• [Assignment] Both the line below containing "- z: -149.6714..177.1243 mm" and the line containing "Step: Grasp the", along with every line between them, should be repeated exactly; no other line belongs in the answer.

• [Input records]
####

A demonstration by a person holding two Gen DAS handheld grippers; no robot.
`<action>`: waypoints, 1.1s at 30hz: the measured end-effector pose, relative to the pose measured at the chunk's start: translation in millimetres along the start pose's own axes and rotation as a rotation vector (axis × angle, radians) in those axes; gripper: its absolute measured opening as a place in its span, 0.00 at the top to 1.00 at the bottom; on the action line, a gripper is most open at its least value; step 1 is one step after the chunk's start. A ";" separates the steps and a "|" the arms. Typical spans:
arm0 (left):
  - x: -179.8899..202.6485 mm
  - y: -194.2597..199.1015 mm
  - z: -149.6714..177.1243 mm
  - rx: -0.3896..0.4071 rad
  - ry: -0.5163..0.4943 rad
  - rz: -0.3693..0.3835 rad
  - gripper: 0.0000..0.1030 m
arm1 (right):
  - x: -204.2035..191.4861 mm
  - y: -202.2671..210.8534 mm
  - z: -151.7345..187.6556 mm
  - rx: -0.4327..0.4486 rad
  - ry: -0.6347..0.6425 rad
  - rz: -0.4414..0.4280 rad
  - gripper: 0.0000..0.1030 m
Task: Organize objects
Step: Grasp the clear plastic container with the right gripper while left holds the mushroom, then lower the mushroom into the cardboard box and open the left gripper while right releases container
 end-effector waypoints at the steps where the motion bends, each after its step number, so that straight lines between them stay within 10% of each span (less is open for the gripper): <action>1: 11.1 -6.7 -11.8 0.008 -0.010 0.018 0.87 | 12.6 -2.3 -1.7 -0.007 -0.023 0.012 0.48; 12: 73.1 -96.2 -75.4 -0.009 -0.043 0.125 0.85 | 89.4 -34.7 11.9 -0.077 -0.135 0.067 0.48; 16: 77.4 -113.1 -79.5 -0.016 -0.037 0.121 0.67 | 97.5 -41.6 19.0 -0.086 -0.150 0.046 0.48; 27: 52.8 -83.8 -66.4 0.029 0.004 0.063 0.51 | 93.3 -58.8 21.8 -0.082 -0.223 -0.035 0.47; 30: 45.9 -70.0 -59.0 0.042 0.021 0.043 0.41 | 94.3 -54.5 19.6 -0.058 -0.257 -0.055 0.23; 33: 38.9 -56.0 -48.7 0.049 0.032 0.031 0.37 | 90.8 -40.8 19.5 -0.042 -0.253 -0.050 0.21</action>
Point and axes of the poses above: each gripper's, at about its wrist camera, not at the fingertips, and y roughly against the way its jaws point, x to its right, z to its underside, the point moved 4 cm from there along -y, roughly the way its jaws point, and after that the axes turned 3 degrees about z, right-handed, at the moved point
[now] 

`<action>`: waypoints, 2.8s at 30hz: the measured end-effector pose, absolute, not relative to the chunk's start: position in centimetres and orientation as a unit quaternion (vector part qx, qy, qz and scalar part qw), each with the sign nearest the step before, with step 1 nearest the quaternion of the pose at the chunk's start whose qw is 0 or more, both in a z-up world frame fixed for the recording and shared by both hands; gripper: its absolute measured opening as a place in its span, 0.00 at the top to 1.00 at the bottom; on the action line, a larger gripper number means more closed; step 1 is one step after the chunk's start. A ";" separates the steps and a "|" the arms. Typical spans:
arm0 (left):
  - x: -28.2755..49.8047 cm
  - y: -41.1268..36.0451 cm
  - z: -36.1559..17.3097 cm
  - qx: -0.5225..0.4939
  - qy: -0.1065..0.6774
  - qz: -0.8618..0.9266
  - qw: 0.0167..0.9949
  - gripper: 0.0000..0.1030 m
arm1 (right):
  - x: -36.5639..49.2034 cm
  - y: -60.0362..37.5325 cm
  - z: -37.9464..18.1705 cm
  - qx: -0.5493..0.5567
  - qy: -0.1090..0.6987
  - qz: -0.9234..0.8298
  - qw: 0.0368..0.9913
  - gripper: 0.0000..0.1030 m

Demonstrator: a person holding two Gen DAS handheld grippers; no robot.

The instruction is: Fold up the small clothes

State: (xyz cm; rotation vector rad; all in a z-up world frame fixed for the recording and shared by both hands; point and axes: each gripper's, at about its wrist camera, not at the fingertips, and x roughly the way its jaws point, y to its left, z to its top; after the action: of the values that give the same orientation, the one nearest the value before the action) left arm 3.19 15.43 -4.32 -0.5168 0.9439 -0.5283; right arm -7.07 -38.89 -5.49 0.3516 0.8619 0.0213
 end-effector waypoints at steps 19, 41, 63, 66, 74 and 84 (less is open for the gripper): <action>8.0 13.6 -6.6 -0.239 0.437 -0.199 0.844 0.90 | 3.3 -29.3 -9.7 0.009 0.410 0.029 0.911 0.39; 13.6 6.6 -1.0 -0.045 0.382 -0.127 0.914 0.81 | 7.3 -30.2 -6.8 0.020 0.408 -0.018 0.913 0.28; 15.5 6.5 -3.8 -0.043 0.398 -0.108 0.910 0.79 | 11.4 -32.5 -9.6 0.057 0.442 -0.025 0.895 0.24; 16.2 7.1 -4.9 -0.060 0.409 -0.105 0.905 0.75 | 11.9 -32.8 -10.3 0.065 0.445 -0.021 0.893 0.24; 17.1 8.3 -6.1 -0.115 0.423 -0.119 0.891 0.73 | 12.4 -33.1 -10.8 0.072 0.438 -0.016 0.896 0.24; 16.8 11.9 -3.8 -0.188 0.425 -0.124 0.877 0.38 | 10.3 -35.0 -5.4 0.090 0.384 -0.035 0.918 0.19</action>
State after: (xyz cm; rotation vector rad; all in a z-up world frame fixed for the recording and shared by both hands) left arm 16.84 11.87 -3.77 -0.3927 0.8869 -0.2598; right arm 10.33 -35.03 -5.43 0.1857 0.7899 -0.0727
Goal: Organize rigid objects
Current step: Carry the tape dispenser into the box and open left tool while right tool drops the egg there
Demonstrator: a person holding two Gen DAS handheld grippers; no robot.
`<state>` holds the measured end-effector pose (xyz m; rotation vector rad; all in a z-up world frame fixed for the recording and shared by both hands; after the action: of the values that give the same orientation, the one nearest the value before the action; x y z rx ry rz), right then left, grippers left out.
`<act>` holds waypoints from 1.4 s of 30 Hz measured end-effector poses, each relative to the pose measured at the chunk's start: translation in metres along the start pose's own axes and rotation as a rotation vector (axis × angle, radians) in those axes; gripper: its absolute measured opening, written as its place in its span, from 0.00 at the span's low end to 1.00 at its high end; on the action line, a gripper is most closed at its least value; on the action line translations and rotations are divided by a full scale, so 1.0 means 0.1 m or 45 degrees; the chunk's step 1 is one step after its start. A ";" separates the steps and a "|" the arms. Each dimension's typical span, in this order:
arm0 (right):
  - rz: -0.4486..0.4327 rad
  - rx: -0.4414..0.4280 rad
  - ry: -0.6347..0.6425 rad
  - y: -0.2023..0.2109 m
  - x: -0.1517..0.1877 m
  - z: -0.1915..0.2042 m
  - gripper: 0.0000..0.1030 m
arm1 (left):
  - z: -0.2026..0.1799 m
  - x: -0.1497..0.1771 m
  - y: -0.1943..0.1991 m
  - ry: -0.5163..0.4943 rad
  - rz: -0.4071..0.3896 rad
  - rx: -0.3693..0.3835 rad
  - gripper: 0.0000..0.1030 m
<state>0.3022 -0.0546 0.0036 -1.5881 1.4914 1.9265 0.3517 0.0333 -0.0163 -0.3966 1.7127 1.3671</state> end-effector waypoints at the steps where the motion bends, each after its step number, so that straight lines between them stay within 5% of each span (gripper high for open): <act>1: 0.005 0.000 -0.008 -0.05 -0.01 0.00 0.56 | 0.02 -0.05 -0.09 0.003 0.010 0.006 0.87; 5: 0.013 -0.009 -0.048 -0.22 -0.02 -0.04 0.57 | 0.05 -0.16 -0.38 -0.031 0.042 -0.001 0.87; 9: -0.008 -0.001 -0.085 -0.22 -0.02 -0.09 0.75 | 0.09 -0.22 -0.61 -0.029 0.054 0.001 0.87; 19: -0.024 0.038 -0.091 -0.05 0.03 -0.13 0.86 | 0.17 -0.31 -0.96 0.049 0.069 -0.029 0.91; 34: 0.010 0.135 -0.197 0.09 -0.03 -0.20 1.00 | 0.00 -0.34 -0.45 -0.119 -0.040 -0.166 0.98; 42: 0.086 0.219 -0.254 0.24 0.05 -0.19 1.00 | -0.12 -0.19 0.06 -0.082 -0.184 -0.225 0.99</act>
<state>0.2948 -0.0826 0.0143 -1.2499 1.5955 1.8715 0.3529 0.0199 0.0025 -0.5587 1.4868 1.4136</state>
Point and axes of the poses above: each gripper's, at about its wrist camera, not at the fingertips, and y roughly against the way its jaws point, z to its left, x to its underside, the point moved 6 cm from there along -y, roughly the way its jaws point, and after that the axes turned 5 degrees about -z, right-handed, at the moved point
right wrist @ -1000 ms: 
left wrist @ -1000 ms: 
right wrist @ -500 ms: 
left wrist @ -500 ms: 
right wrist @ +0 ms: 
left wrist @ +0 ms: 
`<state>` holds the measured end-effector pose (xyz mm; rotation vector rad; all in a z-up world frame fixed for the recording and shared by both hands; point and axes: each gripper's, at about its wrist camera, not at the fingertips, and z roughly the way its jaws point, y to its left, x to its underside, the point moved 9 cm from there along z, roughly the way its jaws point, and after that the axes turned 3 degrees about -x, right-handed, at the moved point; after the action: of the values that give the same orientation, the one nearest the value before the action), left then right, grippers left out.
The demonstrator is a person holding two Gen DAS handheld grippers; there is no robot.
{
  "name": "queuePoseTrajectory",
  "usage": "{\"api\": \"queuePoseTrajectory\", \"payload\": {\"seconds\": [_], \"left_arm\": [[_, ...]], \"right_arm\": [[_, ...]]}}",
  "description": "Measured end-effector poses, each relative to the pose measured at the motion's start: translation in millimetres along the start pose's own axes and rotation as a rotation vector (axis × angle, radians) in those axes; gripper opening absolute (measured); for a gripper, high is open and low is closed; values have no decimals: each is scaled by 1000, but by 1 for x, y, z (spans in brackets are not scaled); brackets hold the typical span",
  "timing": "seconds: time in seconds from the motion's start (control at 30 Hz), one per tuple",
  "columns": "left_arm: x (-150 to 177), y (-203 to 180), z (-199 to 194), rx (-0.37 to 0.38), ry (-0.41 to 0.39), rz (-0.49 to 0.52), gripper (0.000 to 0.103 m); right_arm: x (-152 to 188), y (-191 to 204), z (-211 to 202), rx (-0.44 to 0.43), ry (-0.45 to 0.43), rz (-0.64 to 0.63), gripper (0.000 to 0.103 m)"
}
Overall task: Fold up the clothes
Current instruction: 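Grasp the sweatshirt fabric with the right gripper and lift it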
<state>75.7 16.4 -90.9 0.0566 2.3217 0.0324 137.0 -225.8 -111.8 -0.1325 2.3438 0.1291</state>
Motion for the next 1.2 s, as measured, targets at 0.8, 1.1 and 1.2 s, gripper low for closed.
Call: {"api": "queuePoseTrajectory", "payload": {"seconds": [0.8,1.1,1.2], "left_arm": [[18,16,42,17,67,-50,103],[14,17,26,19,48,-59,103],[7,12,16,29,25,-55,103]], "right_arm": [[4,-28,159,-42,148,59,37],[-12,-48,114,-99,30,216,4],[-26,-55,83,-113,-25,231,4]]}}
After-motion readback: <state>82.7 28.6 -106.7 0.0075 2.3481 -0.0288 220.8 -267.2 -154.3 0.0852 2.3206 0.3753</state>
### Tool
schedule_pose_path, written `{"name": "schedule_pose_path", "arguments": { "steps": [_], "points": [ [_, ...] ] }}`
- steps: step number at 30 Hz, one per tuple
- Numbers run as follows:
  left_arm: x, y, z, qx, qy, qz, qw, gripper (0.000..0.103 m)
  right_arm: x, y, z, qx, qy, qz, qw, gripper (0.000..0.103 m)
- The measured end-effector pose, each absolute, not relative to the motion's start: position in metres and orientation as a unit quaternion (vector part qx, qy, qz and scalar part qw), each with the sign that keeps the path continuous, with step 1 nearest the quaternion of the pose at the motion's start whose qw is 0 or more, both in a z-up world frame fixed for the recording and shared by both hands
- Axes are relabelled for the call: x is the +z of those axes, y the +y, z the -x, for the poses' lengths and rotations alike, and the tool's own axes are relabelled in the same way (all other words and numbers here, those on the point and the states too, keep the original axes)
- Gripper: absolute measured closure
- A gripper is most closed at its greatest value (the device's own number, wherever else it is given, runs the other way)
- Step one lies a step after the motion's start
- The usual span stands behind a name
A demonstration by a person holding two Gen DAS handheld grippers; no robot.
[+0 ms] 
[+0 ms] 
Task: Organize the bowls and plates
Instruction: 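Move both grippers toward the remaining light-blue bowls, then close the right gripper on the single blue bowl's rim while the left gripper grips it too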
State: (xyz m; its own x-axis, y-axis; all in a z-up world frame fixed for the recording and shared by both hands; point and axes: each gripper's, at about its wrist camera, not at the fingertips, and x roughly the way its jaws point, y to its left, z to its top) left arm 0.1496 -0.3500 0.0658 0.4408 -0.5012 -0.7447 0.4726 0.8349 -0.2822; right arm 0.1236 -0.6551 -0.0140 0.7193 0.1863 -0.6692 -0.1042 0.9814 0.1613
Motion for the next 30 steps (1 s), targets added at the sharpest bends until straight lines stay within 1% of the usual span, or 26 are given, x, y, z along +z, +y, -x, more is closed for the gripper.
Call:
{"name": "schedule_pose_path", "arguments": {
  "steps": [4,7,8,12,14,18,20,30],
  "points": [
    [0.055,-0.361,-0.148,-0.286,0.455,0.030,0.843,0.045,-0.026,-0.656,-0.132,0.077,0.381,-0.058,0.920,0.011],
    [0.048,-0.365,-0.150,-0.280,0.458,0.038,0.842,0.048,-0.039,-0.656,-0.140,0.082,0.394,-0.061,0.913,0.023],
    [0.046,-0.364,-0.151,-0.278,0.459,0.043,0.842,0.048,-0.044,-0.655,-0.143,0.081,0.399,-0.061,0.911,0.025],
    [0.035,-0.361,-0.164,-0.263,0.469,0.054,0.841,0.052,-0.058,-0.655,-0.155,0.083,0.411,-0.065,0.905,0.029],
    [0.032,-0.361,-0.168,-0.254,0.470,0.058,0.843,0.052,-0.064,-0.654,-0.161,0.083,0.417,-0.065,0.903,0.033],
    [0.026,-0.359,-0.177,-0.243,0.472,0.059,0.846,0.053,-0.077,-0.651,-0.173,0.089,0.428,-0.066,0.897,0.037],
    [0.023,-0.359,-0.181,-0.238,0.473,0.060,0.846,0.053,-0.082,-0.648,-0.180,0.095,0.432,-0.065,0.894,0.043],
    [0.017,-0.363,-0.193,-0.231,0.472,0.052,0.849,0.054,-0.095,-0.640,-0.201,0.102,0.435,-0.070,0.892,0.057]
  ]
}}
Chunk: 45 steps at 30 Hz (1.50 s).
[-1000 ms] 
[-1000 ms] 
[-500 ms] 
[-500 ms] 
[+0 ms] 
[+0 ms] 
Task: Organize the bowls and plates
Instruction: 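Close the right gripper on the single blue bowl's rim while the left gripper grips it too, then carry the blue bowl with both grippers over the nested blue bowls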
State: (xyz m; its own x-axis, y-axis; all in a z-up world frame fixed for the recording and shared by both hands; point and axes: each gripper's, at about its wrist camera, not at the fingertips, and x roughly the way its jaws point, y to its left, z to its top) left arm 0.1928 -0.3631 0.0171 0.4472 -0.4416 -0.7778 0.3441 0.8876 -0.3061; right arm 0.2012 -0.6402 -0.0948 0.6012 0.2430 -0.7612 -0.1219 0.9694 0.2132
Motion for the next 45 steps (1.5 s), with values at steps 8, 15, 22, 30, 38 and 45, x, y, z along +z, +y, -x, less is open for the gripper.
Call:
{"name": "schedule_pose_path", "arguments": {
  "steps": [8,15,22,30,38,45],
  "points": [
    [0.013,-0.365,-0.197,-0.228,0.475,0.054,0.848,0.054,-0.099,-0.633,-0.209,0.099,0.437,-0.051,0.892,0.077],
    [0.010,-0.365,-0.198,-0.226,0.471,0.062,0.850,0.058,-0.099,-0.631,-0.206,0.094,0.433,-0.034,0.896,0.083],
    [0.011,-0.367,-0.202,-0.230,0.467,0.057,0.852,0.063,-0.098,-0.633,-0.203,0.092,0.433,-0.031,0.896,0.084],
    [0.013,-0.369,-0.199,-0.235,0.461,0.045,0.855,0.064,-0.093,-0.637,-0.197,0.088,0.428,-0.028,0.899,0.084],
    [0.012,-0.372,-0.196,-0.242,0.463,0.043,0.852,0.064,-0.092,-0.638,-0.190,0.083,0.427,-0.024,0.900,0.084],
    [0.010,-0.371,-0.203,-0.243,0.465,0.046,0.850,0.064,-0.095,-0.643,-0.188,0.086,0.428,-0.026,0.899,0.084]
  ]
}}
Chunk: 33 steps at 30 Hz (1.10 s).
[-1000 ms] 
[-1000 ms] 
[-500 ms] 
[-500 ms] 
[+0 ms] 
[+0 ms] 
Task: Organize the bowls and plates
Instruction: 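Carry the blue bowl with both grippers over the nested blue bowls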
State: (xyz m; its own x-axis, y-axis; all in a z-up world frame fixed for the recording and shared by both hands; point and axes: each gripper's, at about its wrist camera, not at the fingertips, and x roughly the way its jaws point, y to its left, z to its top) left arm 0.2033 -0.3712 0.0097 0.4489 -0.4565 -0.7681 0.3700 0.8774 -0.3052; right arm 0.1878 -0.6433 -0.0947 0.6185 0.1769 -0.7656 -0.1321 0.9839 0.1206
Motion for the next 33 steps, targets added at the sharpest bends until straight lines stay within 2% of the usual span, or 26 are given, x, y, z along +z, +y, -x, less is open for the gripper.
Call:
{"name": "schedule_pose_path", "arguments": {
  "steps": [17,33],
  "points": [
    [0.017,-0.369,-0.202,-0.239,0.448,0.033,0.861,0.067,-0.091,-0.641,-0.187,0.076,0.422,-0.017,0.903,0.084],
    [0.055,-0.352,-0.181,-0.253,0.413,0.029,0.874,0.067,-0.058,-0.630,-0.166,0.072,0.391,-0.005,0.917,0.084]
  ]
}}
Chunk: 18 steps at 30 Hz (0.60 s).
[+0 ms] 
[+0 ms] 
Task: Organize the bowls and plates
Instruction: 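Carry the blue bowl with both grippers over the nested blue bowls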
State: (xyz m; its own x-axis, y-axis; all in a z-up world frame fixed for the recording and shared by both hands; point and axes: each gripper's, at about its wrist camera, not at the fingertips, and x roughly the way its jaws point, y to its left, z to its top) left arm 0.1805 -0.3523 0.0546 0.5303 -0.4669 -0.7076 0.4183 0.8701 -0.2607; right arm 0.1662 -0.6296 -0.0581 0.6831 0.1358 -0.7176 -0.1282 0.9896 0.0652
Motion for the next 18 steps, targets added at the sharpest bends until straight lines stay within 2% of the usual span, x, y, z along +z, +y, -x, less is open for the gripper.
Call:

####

• [Problem solution]
  - z: -149.6714..177.1243 mm
  - rx: -0.3896..0.4071 rad
  - ry: -0.5163..0.4943 rad
  - rz: -0.3693..0.3835 rad
  - gripper: 0.0000..0.1030 m
arm1 (right):
  - x: -204.2035..191.4861 mm
  - y: -202.2671..210.8534 mm
  - z: -151.7345..187.6556 mm
  - rx: -0.4327..0.4486 rad
  - ry: -0.6347..0.6425 rad
  - rz: -0.4414..0.4280 rad
  - gripper: 0.0000..0.1030 m
Task: Organize objects
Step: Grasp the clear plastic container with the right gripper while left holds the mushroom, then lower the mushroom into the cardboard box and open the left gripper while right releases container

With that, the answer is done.